Reputation: 1837
I am new to using dynamic scraper, and I have used the following sample for learningopen_news. I have everything set up but it keeps me showing the same error: dynamic_scraper.models.DoesNotExist: RequestPageType matching query does not exist.

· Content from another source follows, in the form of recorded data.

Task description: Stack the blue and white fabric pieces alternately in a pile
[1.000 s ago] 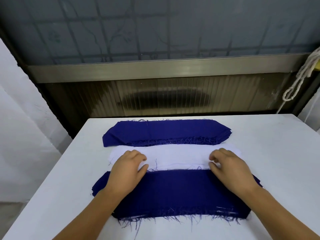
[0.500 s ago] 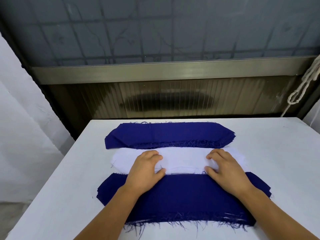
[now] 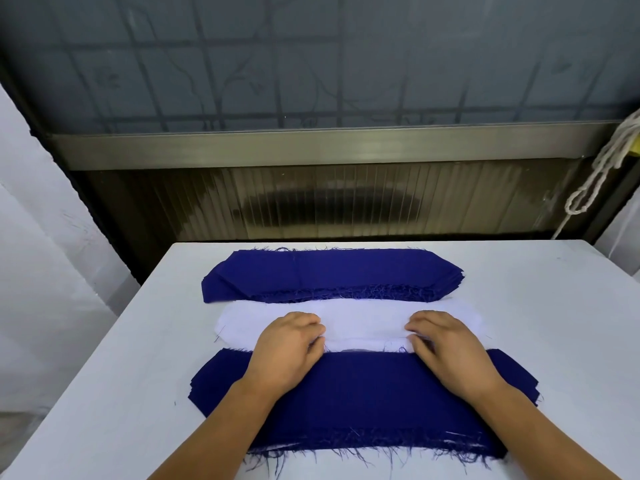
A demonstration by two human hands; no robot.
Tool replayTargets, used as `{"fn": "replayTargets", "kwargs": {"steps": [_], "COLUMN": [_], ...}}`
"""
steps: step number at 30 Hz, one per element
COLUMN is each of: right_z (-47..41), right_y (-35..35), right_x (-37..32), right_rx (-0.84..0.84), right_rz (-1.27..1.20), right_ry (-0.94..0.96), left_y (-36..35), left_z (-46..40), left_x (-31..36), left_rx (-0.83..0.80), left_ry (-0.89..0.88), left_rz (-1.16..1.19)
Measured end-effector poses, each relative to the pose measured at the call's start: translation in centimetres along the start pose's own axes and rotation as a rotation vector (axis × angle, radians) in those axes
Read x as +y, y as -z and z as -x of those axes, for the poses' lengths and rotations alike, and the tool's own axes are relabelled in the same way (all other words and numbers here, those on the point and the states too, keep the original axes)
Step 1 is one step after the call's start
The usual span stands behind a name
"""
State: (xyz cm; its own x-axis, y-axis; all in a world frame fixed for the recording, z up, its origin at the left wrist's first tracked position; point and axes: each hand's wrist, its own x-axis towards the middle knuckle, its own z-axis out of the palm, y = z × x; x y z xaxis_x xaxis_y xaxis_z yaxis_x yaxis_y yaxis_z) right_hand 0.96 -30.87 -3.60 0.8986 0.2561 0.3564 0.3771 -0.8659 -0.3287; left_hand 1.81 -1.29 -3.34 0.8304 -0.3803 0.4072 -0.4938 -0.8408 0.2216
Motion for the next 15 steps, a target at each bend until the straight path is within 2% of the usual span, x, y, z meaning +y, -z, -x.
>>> {"fn": "replayTargets", "kwargs": {"steps": [8,15], "right_z": [0.0,0.02], "right_y": [0.01,0.11], "right_x": [-0.22,-0.05], "right_rx": [0.048,0.011], "right_rz": [0.034,-0.029], "right_ry": [0.028,-0.074], "left_y": [0.13,0.61], "left_z": [0.14,0.24], "left_x": [0.23,0.51], "left_rx": [0.032,0.057], "left_ry": [-0.005,0.014], "left_rz": [-0.013,0.015]}}
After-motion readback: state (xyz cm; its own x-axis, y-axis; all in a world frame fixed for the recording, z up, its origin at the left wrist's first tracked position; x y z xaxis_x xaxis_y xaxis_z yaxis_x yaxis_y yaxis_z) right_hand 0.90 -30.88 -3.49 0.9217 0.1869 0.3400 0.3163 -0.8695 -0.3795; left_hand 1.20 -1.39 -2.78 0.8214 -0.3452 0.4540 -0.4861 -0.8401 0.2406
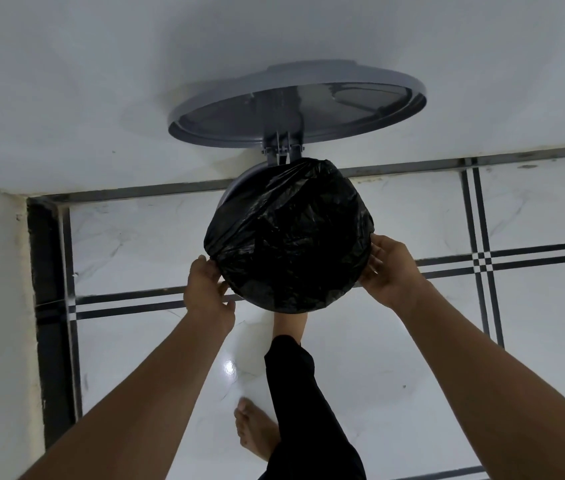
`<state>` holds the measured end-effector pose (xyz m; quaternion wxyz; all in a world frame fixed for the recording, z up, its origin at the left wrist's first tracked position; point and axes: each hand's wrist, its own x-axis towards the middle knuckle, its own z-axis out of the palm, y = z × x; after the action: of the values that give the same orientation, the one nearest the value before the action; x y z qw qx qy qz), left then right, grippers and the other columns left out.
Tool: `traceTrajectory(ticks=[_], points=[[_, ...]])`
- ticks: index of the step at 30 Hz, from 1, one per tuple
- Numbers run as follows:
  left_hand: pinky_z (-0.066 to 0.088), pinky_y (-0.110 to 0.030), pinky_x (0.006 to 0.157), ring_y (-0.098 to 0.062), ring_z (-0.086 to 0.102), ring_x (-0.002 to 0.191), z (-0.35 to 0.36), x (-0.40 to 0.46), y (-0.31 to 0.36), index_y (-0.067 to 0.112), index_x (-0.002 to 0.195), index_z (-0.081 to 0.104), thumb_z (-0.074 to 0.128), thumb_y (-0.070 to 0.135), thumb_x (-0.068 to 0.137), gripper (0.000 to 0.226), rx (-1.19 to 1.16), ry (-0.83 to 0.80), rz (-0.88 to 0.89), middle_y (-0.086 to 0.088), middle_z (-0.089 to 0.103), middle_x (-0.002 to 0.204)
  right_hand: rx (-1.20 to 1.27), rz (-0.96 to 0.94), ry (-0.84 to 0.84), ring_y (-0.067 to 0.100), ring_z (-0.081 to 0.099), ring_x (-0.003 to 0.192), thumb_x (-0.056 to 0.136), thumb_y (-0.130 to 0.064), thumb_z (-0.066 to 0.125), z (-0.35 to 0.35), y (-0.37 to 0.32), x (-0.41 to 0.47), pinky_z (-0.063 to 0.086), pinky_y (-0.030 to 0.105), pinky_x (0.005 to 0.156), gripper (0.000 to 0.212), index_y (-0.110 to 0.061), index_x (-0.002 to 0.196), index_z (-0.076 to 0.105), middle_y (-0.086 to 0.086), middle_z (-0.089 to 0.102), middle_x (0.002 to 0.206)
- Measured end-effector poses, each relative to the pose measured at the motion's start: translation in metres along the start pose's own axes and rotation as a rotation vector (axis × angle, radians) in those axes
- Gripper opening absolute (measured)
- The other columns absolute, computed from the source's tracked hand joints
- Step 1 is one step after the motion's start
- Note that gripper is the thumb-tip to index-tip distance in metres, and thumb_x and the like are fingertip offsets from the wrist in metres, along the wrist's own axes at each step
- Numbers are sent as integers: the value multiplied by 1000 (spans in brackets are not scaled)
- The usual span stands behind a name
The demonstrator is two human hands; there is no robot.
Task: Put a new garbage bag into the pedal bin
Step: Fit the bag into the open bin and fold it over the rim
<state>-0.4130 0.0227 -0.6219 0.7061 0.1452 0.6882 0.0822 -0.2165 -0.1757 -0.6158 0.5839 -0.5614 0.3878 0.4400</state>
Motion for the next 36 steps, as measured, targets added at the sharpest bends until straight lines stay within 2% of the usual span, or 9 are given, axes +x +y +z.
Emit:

2015-11-20 18:45:11+0000 [article_spider] ERROR: Spider error processing <GET https://en.wikinews.org/wiki/Main_page>
Traceback (most recent call last):
File "/home/suz/social-network-sujit/local/lib/python2.7/site-packages/Twisted-15.4.0-py2.7-linux-x86_64.egg/twisted/internet/base.py", line 825, in runUntilCurrent
call.func(*call.args, **call.kw)
File "/home/suz/social-network-sujit/local/lib/python2.7/site-packages/Twisted-15.4.0-py2.7-linux-x86_64.egg/twisted/internet/task.py", line 645, in _tick
taskObj._oneWorkUnit()
File "/home/suz/social-network-sujit/local/lib/python2.7/site-packages/Twisted-15.4.0-py2.7-linux-x86_64.egg/twisted/internet/task.py", line 491, in _oneWorkUnit
result = next(self._iterator)
File "/home/suz/social-network-sujit/local/lib/python2.7/site-packages/scrapy/utils/defer.py", line 57, in <genexpr>
work = (callable(elem, *args, **named) for elem in iterable)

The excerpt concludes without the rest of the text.